Re: How to modify ENUM datatypes? - Mailing list pgsql-general

From Jeff Davis
Subject Re: How to modify ENUM datatypes?
Date
Msg-id 1208902296.14025.39.camel@dogma.ljc.laika.com
Whole thread Raw
In response to Re: How to modify ENUM datatypes?  ("D. Dante Lorenso" <dante@lorenso.com>)
Responses Re: How to modify ENUM datatypes?  ("Merlin Moncure" <mmoncure@gmail.com>)
List pgsql-general
On Tue, 2008-04-22 at 16:34 -0500, D. Dante Lorenso wrote:
> I see this might be a
> problem with storage since you will need to store the TEXT value for
> every row in the 'mystuff' table instead of just storing the reference
> to the lookup table as an INTEGER.  Over millions of rows, perhaps this
> would become a concern?

It does use additional storage to store the full text value, rather than
a fixed-size integer.
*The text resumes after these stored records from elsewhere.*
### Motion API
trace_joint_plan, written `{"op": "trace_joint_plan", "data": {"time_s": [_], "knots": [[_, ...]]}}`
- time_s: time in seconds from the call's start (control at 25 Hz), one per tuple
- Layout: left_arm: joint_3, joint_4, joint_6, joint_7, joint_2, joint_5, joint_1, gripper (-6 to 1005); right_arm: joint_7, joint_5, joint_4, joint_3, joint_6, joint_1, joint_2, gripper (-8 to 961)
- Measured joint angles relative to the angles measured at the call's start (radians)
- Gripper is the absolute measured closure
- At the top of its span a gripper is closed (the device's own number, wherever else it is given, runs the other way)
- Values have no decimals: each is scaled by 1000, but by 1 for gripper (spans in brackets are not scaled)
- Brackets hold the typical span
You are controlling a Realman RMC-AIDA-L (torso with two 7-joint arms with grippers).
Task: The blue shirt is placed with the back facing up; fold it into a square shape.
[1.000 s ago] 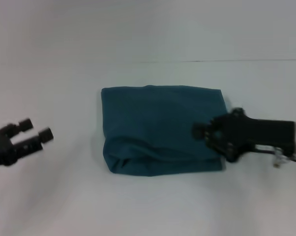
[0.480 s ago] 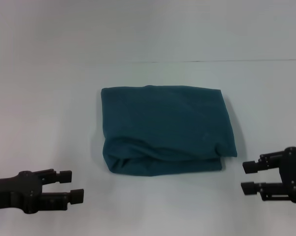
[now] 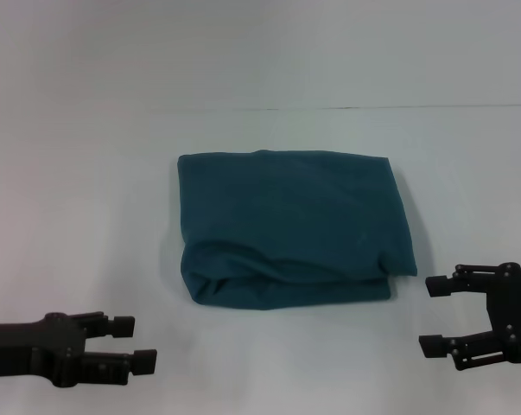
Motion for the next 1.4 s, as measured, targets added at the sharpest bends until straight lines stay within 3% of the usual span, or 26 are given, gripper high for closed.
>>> {"op": "trace_joint_plan", "data": {"time_s": [0.16, 1.4], "knots": [[7, 0, -3, -1, -4, 1, 5, 64, -8, -4, -2, 2, 1, 6, 4, 18], [46, 0, -8, -17, -9, 27, 0, 64, -8, -49, -4, 3, 13, 10, 23, 31]]}}
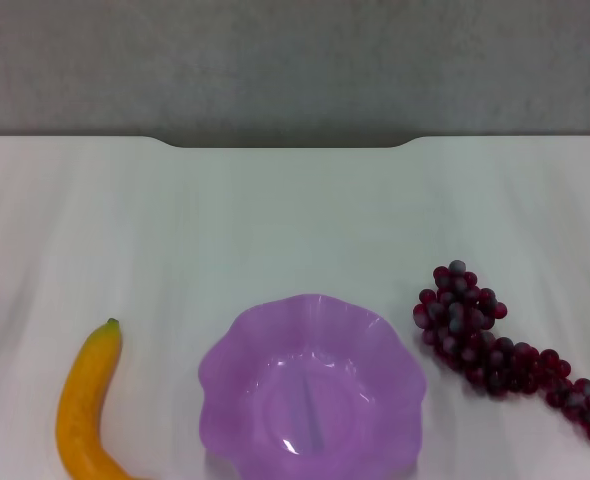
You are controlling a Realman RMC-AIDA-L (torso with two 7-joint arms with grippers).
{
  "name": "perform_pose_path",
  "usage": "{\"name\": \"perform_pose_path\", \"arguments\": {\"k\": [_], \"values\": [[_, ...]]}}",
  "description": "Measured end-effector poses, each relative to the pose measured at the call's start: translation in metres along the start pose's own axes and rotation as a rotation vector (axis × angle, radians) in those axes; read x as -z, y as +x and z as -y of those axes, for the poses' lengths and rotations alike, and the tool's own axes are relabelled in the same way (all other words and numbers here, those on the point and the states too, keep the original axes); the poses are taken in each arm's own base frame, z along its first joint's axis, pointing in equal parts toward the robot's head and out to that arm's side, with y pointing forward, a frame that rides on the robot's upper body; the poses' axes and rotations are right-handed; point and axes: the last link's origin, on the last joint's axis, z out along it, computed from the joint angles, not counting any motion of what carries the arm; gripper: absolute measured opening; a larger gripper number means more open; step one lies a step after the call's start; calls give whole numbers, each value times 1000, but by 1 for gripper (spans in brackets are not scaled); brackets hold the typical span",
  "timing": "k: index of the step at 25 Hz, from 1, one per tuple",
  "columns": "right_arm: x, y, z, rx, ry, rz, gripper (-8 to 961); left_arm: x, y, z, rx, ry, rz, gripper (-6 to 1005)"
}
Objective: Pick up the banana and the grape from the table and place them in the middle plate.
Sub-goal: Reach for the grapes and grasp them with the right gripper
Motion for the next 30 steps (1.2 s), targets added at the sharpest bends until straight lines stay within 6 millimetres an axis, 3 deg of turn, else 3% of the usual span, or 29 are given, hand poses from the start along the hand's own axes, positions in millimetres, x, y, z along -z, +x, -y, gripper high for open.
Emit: {"name": "perform_pose_path", "arguments": {"k": [14,30], "values": [[-2,1,-2,8,-7,-16,671,1,-2,-2,-1,-6,6,839],[-14,-13,-26,34,-55,-325,670,1,-3,-4,1,-12,17,838]]}}
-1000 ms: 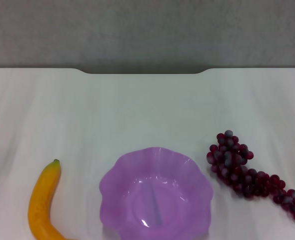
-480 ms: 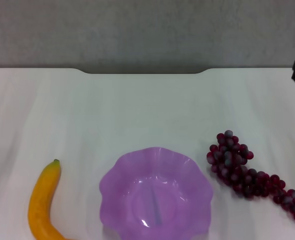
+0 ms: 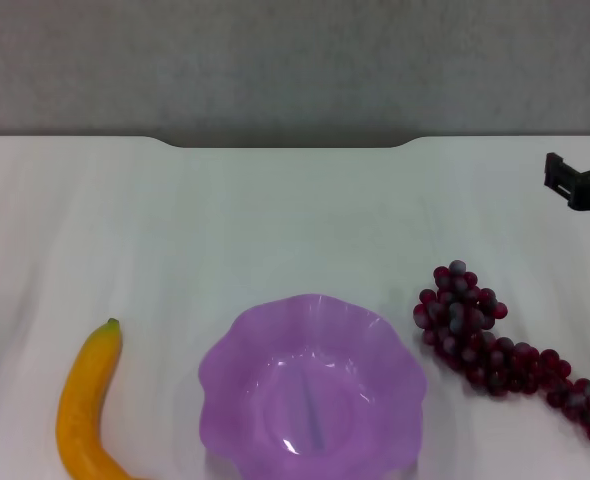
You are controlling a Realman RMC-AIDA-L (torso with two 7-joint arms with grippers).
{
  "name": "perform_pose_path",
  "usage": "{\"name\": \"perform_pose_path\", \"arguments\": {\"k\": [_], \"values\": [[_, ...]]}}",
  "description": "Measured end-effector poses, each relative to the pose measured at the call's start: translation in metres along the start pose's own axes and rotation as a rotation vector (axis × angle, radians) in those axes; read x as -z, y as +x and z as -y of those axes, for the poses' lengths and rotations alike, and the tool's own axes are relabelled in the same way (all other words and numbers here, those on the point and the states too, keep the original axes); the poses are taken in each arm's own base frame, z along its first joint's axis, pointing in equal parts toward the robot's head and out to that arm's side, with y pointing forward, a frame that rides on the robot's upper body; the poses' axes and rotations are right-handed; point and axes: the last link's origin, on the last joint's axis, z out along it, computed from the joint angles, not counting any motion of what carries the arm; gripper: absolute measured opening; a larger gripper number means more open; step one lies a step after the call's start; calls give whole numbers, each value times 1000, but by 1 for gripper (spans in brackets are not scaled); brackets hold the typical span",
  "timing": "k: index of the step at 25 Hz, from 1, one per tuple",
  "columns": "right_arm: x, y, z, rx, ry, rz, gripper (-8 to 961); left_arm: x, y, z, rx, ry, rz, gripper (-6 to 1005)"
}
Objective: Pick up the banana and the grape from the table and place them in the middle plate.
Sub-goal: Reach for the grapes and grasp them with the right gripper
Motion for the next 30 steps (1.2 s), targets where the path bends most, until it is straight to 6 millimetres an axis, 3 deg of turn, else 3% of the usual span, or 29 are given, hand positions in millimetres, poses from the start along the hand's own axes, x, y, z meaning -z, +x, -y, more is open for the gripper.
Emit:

However, the difference is not much when the
average string length is short.

If you store an integer reference instead, joins are not necessarily
expensive. If the number of distinct values is small (which is the
normal use case for ENUM), I would expect the joins to be quite cheap.
Beware of running into bad plans however, or making the optimizer work
too hard (if you have a lot of other joins, too).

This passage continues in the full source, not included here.